◆ **PROBLEM TO SOLVE**: What lines of the listing below contain the word "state"? Copy each of them out.

◆ **THE DATA**:
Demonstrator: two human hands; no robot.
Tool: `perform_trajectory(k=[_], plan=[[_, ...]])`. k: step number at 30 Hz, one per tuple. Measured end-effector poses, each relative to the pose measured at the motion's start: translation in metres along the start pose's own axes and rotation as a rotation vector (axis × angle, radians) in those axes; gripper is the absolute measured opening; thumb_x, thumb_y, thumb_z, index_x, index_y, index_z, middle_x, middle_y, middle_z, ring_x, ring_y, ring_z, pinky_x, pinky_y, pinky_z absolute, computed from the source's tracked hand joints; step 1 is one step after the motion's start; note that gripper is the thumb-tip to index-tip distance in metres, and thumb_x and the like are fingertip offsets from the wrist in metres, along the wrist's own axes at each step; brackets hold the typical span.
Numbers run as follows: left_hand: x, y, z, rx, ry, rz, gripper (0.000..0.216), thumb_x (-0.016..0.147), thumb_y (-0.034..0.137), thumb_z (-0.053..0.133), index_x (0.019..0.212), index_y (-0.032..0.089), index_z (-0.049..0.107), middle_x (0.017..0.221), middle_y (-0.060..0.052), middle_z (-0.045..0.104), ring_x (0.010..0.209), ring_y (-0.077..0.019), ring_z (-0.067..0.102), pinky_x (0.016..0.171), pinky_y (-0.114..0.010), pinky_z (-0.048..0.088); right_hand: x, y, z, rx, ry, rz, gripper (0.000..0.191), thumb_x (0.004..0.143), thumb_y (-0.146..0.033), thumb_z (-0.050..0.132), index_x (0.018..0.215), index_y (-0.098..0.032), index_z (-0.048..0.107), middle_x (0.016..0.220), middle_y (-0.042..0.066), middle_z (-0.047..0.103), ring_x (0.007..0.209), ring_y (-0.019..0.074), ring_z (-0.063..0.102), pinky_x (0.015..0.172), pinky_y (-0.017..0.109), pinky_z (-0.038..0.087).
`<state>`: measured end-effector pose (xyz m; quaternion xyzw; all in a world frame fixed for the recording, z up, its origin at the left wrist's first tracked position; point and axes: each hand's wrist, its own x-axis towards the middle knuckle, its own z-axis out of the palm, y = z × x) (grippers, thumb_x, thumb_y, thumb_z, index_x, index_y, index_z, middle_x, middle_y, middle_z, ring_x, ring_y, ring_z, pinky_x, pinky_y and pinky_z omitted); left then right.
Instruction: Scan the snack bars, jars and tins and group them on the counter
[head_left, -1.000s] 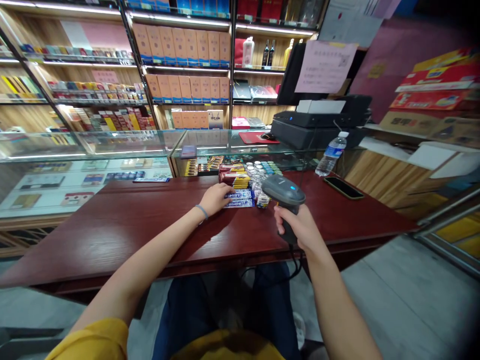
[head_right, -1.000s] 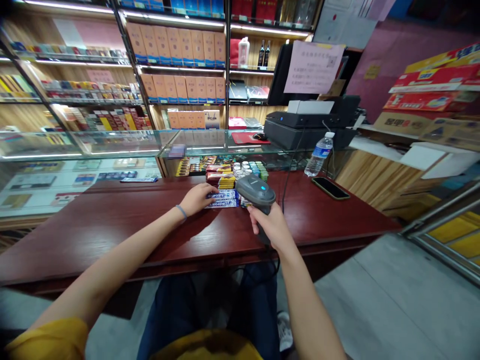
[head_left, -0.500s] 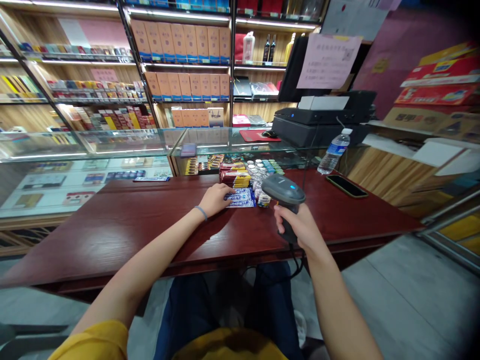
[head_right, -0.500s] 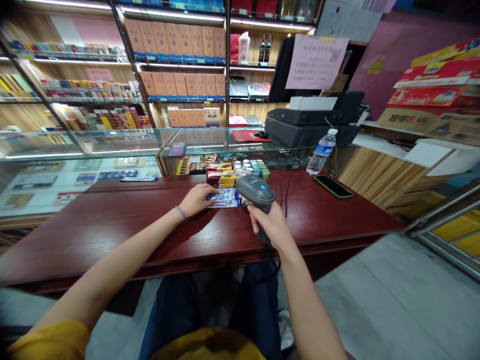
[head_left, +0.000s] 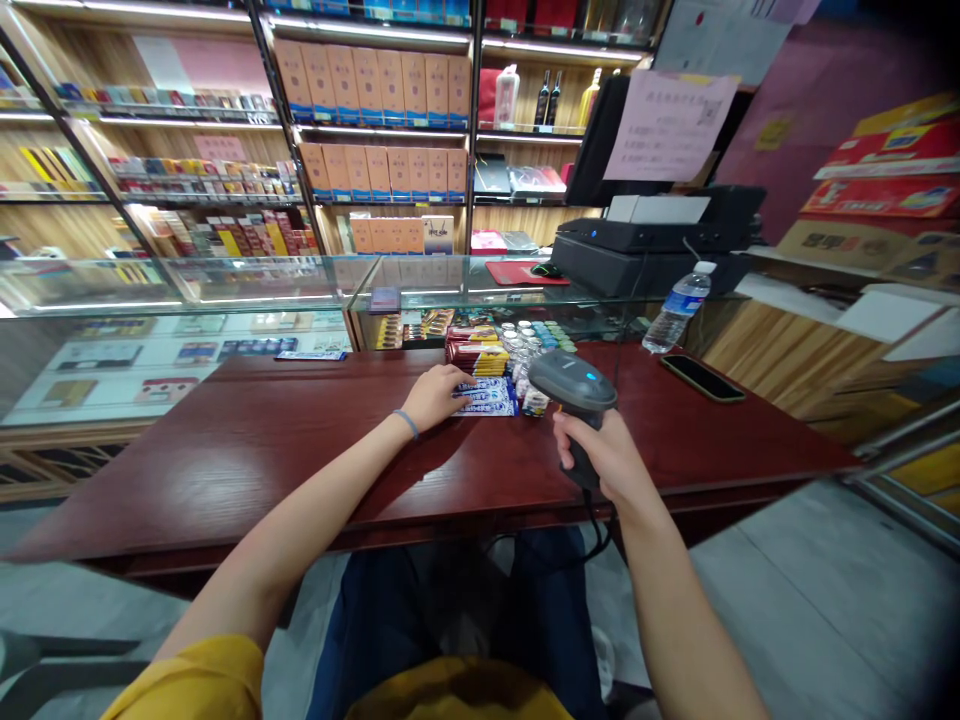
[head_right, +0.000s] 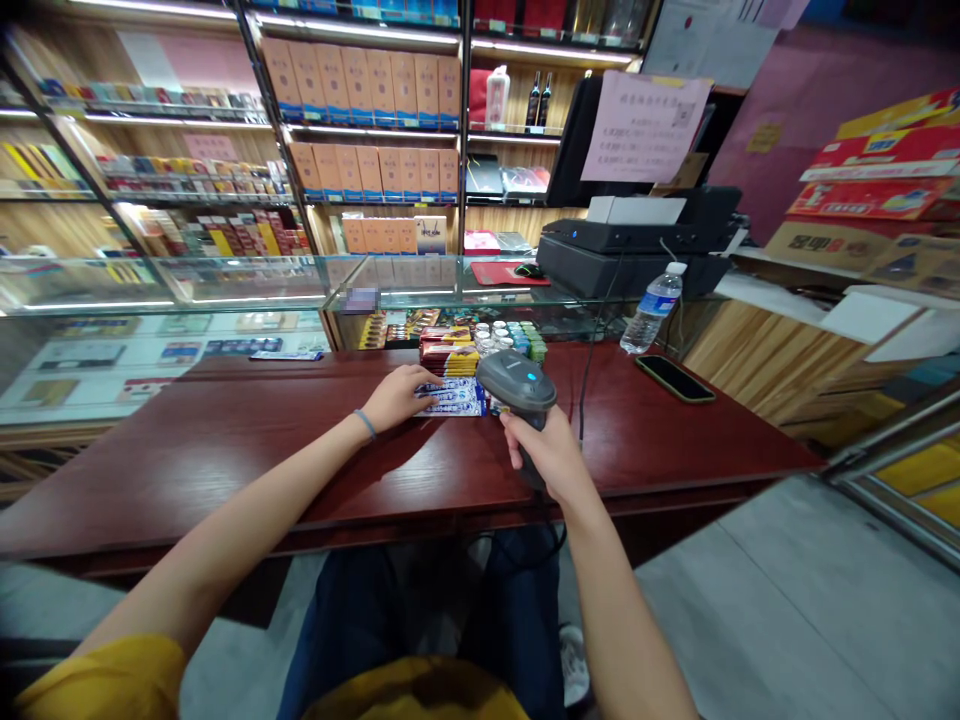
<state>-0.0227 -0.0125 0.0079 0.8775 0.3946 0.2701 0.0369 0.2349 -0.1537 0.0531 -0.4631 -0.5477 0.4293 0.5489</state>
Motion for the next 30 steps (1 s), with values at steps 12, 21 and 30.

◆ **OUTPUT**:
`<state>`: measured end-effector pose (xyz m; quaternion xyzw; all in a world frame fixed for the recording, z up, its origin at the left wrist's first tracked position; point and axes: each hand's wrist, its own x-axis towards the middle knuckle, its own z-axis out of the palm, y = z × x) (grippers, thumb_x, thumb_y, thumb_z, index_x, index_y, index_z, middle_x, middle_y, middle_z, ring_x, ring_y, ring_z, pinky_x, pinky_y and pinky_z omitted); left then right.
<state>-0.0227 -0.0125 0.0079 0.8775 0.3946 0.2701 0.0369 0.2349 -0.1537 0.0531 -0.4631 -0.5477 0.4293 0.5489</state>

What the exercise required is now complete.